In the SEAL Teams, whenever we were patrolling to a target, each operator in the patrol would ask himself three questions. These three questions helped us ascertain our relevance as individuals which, in turn, determined our relevance as a team. Those three questions were:
Is my gun up (ready)?
Where would I go if we were contacted (by the enemy)?
How can I support my buddy?
No matter how long the patrol was, every operator asked himself these questions over and over again because they allowed us to stay relevant (i.e. alive) and avoid obsolescence. In other words, asking questions continually fostered growth because they kept us searching; they helped us avoid complacency.

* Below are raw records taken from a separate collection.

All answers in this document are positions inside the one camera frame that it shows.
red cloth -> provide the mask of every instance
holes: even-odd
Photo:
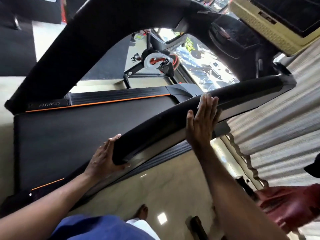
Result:
[[[255,191],[257,205],[286,233],[320,215],[320,185],[278,186]]]

blue shirt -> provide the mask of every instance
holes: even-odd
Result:
[[[146,232],[113,215],[74,215],[64,218],[49,238],[55,239],[154,240]]]

black cap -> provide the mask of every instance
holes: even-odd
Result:
[[[320,178],[320,153],[315,157],[314,163],[304,167],[304,170],[315,178]]]

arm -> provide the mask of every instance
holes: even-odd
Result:
[[[205,94],[196,116],[188,111],[186,138],[201,164],[222,230],[228,240],[287,240],[285,232],[255,205],[214,153],[210,140],[221,114],[217,104],[217,97]]]
[[[84,173],[32,204],[0,219],[0,239],[49,238],[69,210],[91,187],[108,174],[127,166],[116,166],[112,161],[114,142],[120,136],[108,139],[98,148]]]

hand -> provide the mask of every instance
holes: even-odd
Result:
[[[107,177],[109,174],[120,171],[129,167],[130,164],[115,165],[112,161],[113,148],[115,141],[120,138],[121,134],[118,134],[112,138],[109,138],[108,141],[103,143],[100,146],[92,159],[89,162],[89,165],[84,171],[84,174],[88,175],[90,178],[100,181]]]
[[[200,98],[197,114],[189,110],[186,116],[186,140],[193,150],[210,146],[212,132],[219,120],[222,110],[217,111],[218,97],[203,94]]]

I’m a big fan of leading with curiosity and letting curiosity drive results. After all, the human brain will find an answer to any question posed to it, so the quality of questions determines the quality of responses.When it comes to a team, one of the questions you want to ask yourself is, “Do we have the right people?” It’s very difficult to operate at a high level if you’re surrounded by low performers, so getting the talent equation right is crucial. At the same time, not having all “A” players isn’t an excuse for mediocrity either. You can use questions to identify the type of talent your team needs to sustain high performance by asking a few simple questions. Here are three:
1. What skills or experience would make this team even better?
There are a number of things to screen for when it comes to new talent, but the most important element that cannot be taught or learned is fit.Team fit is everything. Competency can be taught but character and individual will cannot. In screening new team members, strengths are an obvious area to assess but just as important are how they learn, how they deal with uncertainty and how they integrate themselves into unfamiliar social situations. It’s easy to enter a situation and say, “I don’t know anybody, I’m outta here.” It’s something else to say, “I don’t know anybody yet. Where’s the best place to start?” You want problem solvers, not problem seekers.

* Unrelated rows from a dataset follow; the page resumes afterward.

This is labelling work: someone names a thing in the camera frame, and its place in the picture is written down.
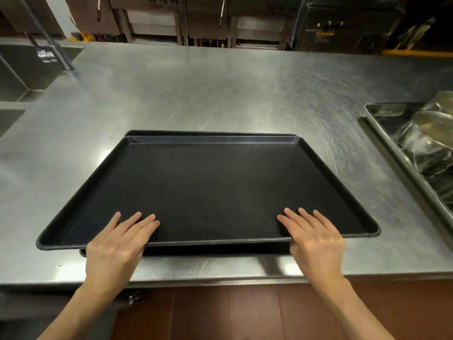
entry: metal tray
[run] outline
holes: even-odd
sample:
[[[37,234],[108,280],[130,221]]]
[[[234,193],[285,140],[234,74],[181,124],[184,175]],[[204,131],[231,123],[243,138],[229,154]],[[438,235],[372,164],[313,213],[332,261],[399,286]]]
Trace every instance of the metal tray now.
[[[377,223],[296,135],[130,131],[37,239],[85,248],[116,211],[155,213],[147,246],[289,242],[276,215],[317,209],[346,237]]]
[[[439,198],[429,183],[431,179],[439,177],[439,175],[430,177],[420,173],[403,149],[392,138],[399,128],[411,120],[412,115],[424,105],[425,103],[421,102],[367,104],[365,105],[366,120],[411,180],[427,198],[431,206],[439,213],[450,230],[453,231],[453,212]]]

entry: stainless steel counter
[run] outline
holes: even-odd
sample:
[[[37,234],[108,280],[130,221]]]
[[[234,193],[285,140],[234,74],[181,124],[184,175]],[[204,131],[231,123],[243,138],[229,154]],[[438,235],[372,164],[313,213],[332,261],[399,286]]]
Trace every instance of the stainless steel counter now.
[[[78,251],[40,251],[35,241],[131,129],[298,134],[382,229],[376,238],[346,240],[345,274],[453,273],[445,234],[357,122],[365,103],[452,90],[451,60],[85,46],[74,61],[78,78],[59,77],[0,139],[1,285],[83,281]],[[303,280],[291,256],[145,257],[132,284],[276,279]]]

2. What actions, when applied daily, will keep us high performing?
High performing is a status, not a type of team. I don’t recall any hiring manager asking somebody if they wanted to sign up for the high performing team. Instead, teams become high performing because of their actions; because of the behaviors that, when applied consistently, guide them along a path of high performance.
What this looks like in a corporate or business environment is action-learning — real-time course corrections that accelerate results. “Action learning,” according to the Action Learning Institute, “is a process that involves a small group working on real problems, taking action, and learning as individuals, as a team, and as an organization.” When I coach teams, for example, one of the most powerful rules we create (known as a team norm) is this: members can only speak up when answering a question. They can’t make statements out of the blue or just for the sake of it, they can only respond to a question or pose a question. What this does is force people to not only think before they speak (which is actually amazing in itself) but also consider the overall impact of the question they’re about to ask. If somebody speaks out of turn or decides they just “have” to speak up, we put “me marks” on a whiteboard next to their name so it’s clear who can’t get out of their own way. It’s a very powerful norm and an action that completely transforms team communication.
The secret to building any team is consistency. Forget about those annual team building offsites that don’t do anything. When you apply real-time action-learning consistently you see consistent, real-time results.
3. What do we want our team to sustain?
Every team (and every company, for that matter) has unspoken rules that determine how they meet, communicate and make decisions. Sometimes these rules are formal and sometimes they’re informal. Either way, they serve as guardrails that help or hinder psychological safety. Take an inventory of what works and what doesn’t, and ask yourself and the team what should be done to enable the former and remove the latter.
The questions you pose shape the results you see. Ask yourself and your team the right questions and you’ll undoubtedly see better results.